Required action
Scan the records beneath this line for the line holding "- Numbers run" and the line holding "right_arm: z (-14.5", then transcribe exactly those two and all lines between.

- Opening Delimiter -

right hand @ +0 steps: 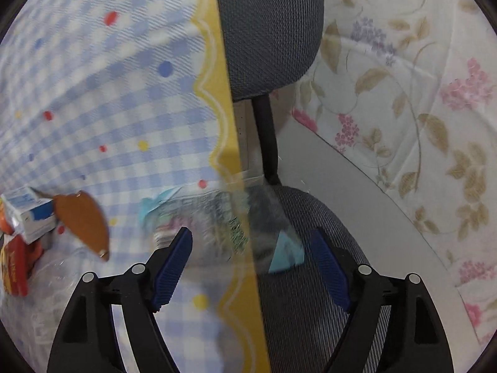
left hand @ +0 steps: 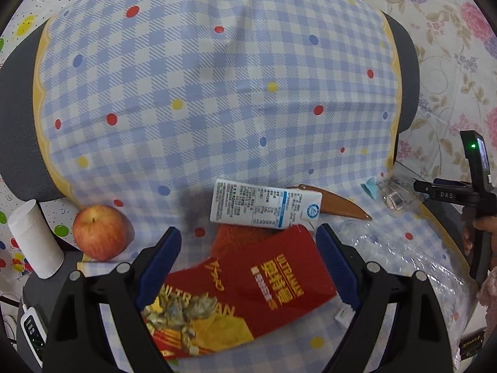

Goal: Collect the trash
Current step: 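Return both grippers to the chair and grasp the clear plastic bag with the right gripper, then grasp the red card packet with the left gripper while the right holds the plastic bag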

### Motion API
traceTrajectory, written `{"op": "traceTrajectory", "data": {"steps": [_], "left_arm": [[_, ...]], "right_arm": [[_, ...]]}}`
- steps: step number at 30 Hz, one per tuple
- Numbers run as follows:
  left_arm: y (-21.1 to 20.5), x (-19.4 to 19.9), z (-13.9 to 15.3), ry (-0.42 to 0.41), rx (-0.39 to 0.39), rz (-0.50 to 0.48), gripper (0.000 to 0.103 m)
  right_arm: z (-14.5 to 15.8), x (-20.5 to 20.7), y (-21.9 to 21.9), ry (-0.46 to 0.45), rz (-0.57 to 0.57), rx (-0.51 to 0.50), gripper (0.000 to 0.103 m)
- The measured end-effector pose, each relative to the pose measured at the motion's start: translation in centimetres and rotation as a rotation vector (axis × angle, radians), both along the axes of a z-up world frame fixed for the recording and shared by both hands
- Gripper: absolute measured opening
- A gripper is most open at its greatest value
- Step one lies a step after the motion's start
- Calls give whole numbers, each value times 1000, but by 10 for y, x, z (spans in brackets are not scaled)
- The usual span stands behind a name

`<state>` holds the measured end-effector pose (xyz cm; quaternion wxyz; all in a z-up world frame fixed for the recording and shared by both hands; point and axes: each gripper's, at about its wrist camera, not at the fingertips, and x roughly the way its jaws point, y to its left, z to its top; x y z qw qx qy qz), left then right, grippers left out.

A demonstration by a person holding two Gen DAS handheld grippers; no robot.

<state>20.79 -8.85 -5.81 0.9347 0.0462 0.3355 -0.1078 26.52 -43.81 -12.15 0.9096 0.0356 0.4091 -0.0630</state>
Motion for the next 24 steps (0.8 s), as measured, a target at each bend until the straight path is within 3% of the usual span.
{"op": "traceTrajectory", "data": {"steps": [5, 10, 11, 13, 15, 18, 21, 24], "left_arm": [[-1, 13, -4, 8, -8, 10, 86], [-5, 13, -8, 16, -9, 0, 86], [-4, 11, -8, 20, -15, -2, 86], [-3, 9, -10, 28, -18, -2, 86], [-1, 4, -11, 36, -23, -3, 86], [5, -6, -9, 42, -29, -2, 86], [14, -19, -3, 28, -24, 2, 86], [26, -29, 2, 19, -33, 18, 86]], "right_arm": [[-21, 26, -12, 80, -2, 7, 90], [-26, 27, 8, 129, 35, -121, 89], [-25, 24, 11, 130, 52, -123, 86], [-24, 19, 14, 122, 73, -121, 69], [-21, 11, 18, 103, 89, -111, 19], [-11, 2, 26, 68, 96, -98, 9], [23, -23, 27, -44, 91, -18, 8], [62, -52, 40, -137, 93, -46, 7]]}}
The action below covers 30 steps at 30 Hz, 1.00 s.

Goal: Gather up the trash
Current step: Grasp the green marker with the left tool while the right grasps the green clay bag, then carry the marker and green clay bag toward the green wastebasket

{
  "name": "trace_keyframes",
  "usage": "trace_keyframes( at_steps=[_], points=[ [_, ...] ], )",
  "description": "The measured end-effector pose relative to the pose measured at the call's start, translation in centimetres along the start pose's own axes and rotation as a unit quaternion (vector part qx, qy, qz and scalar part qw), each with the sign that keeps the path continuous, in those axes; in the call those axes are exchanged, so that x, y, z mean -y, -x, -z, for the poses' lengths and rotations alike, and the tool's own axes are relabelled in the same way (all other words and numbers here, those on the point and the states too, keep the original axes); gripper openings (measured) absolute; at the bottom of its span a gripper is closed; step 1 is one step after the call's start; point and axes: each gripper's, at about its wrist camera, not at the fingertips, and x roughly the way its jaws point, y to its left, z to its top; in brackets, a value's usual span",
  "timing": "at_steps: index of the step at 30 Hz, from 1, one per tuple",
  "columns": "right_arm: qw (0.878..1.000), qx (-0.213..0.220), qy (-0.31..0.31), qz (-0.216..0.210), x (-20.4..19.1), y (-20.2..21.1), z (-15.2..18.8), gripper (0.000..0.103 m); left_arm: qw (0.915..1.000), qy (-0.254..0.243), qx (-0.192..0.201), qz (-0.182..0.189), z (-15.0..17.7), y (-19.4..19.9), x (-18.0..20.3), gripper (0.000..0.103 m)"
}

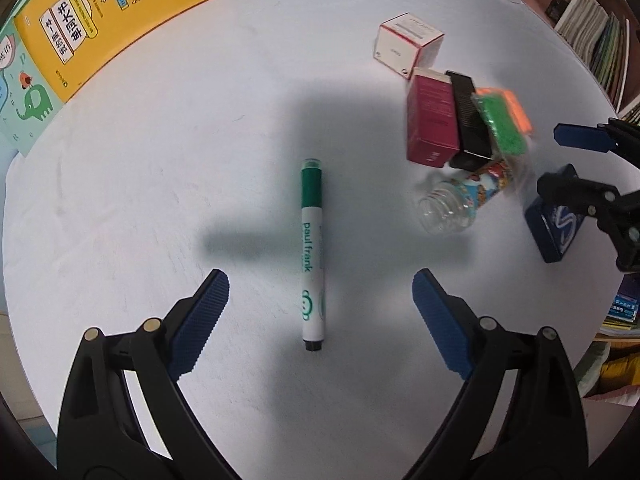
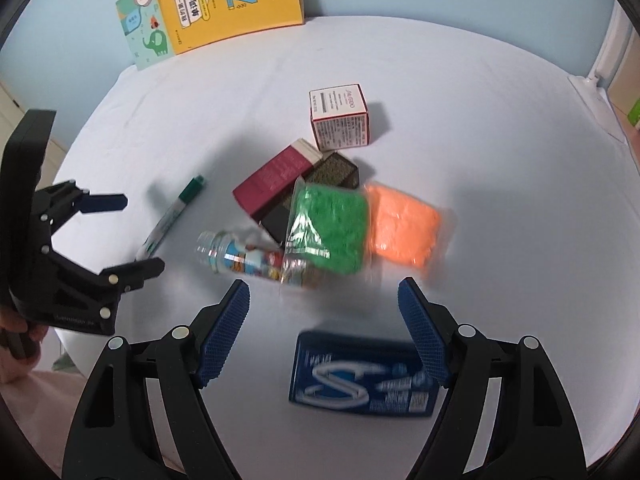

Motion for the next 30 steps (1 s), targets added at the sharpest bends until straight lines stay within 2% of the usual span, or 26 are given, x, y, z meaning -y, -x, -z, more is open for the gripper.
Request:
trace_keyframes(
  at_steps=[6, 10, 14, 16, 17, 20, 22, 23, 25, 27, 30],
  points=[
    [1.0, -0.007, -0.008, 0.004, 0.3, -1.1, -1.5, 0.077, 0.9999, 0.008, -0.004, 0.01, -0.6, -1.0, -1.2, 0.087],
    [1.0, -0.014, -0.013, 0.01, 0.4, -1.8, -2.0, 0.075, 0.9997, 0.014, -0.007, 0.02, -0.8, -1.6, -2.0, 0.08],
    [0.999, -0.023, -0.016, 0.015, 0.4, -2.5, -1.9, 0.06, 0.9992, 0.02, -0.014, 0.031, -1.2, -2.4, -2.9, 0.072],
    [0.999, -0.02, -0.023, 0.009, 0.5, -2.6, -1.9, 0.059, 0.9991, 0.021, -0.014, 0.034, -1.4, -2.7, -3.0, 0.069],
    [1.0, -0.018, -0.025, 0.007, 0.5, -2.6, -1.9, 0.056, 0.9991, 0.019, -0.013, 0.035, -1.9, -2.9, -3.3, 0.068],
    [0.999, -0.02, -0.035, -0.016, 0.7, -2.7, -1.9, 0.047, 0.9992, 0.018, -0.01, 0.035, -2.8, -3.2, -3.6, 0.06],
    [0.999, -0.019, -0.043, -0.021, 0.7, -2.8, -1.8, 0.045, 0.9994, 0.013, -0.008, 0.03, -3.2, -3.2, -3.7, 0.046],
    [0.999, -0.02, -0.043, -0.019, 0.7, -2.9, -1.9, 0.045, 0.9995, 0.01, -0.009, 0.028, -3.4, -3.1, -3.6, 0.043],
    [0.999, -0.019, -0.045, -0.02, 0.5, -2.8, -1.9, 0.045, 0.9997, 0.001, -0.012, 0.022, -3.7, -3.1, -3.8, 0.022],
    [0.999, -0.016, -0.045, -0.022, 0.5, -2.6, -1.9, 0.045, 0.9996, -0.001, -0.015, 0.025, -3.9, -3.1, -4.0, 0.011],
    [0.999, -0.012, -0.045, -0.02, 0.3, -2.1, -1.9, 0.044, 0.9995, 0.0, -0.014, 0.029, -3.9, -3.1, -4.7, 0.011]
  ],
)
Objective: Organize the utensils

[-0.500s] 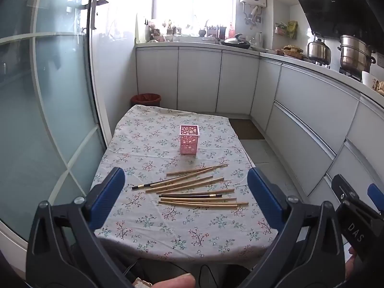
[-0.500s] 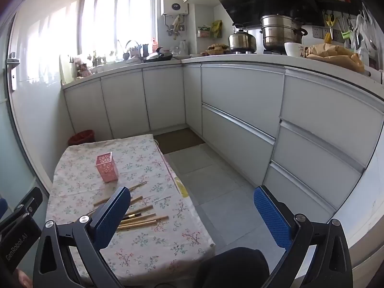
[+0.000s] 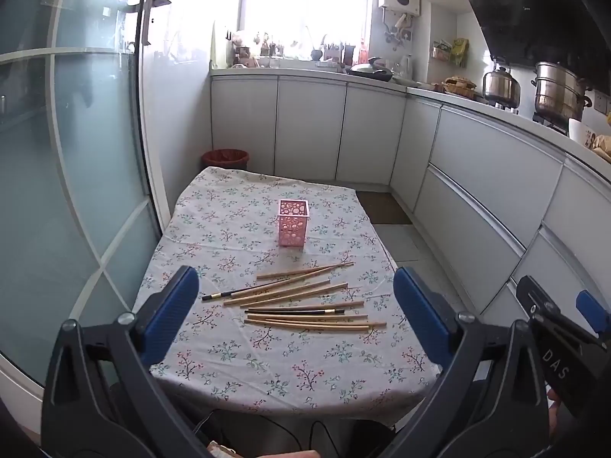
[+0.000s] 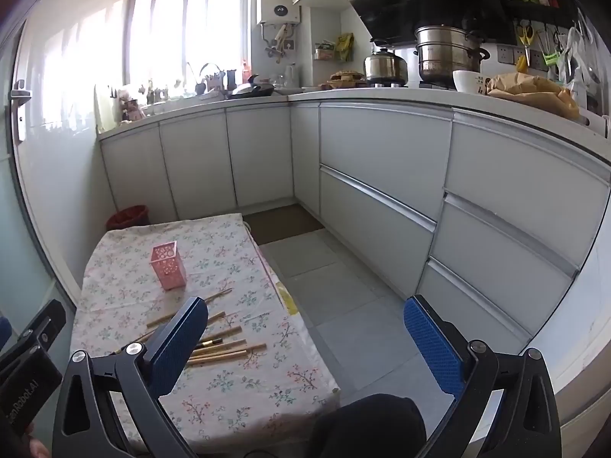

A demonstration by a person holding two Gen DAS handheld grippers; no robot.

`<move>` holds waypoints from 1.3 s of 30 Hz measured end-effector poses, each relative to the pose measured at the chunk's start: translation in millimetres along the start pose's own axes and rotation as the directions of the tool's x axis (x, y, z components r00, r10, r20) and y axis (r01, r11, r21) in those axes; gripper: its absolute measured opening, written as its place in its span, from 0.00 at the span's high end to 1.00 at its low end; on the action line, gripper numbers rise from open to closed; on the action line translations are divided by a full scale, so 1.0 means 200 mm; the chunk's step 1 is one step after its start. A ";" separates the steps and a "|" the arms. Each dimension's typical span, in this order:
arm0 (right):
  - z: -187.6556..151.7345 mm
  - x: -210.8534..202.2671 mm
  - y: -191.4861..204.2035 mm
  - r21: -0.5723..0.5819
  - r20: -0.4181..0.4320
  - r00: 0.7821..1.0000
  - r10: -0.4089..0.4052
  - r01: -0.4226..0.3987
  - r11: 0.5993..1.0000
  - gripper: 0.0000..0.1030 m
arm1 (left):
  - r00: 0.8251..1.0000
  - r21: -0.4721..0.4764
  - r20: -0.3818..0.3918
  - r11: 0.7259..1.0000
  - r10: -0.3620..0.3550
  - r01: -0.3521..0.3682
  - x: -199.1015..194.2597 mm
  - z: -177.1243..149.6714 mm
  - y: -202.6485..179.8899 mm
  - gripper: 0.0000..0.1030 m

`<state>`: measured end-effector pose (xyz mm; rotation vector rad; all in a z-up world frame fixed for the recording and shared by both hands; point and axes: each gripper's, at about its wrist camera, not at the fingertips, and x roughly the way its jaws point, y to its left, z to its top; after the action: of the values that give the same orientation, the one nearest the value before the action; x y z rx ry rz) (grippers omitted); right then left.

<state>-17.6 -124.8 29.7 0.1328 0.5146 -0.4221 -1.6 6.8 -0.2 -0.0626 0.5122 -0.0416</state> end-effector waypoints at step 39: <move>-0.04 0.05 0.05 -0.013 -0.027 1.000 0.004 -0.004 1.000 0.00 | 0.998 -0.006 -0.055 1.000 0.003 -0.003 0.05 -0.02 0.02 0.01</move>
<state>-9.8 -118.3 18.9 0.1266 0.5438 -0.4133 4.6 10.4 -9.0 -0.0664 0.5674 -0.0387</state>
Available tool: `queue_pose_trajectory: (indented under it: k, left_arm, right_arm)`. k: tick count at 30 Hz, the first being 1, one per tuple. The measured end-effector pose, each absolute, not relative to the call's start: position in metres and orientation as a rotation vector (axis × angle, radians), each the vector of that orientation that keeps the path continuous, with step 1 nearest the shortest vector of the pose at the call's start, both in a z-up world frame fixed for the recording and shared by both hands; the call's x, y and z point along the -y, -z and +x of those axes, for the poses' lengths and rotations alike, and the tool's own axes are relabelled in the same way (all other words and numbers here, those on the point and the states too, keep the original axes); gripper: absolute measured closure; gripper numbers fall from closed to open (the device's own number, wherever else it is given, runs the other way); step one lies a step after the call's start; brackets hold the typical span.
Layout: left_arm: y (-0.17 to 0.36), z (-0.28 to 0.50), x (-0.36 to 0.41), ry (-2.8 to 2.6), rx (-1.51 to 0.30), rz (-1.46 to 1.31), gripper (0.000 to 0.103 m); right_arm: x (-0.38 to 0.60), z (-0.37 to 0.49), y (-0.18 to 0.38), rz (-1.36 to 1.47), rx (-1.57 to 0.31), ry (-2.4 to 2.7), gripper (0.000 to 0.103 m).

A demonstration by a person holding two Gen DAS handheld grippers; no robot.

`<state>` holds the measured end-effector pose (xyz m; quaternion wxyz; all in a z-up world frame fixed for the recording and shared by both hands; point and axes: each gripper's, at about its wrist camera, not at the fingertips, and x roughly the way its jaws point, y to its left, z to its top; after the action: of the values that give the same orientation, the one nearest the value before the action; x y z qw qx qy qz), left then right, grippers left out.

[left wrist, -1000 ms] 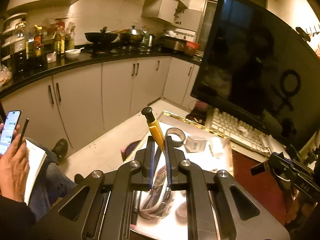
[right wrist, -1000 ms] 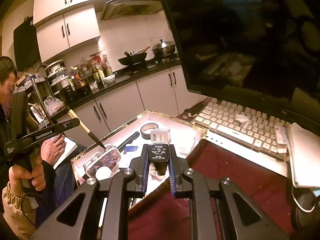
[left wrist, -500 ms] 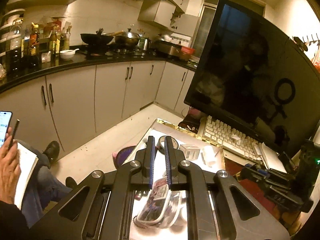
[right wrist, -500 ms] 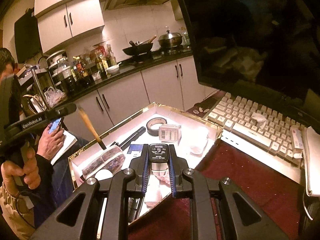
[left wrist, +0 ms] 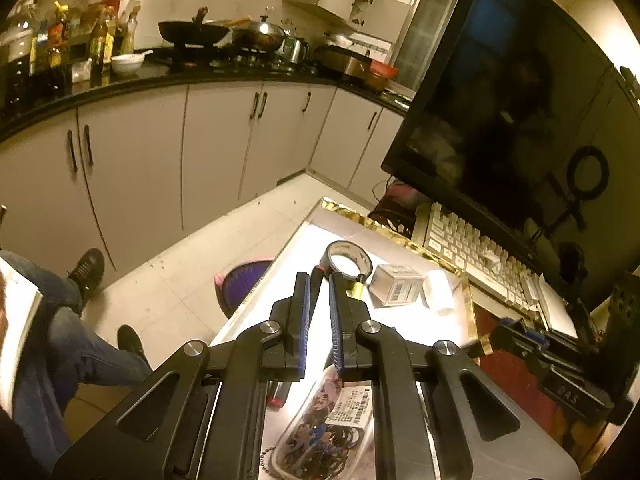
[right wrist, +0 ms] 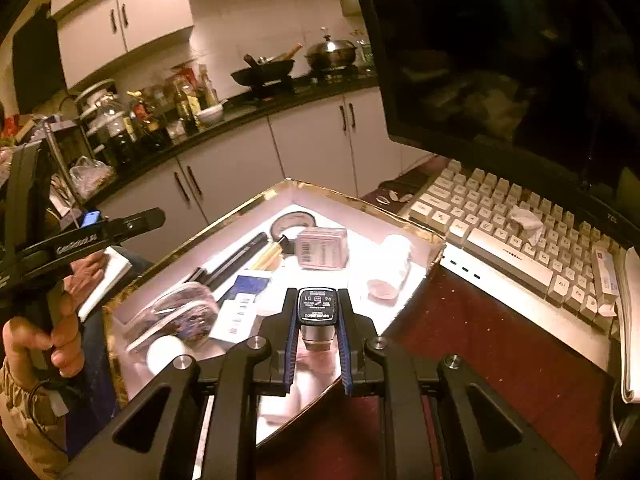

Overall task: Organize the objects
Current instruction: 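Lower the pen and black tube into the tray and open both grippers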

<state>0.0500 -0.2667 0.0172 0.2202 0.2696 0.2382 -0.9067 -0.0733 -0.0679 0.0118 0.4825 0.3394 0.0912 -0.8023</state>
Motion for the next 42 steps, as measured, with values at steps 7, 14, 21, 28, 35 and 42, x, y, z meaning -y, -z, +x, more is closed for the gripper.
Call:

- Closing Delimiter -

Solved exercise
- Numbers run as follows:
  left_arm: y (-21.1 to 20.5), x (-19.4 to 19.9), z (-13.9 to 15.3), ry (-0.42 to 0.41), rx (-0.39 to 0.39), rz (-0.50 to 0.48), gripper (0.000 to 0.103 m)
  right_arm: z (-14.5 to 15.8), x (-20.5 to 20.7), y (-21.9 to 21.9), ry (-0.46 to 0.45), rz (-0.57 to 0.57), rx (-0.51 to 0.50), gripper (0.000 to 0.103 m)

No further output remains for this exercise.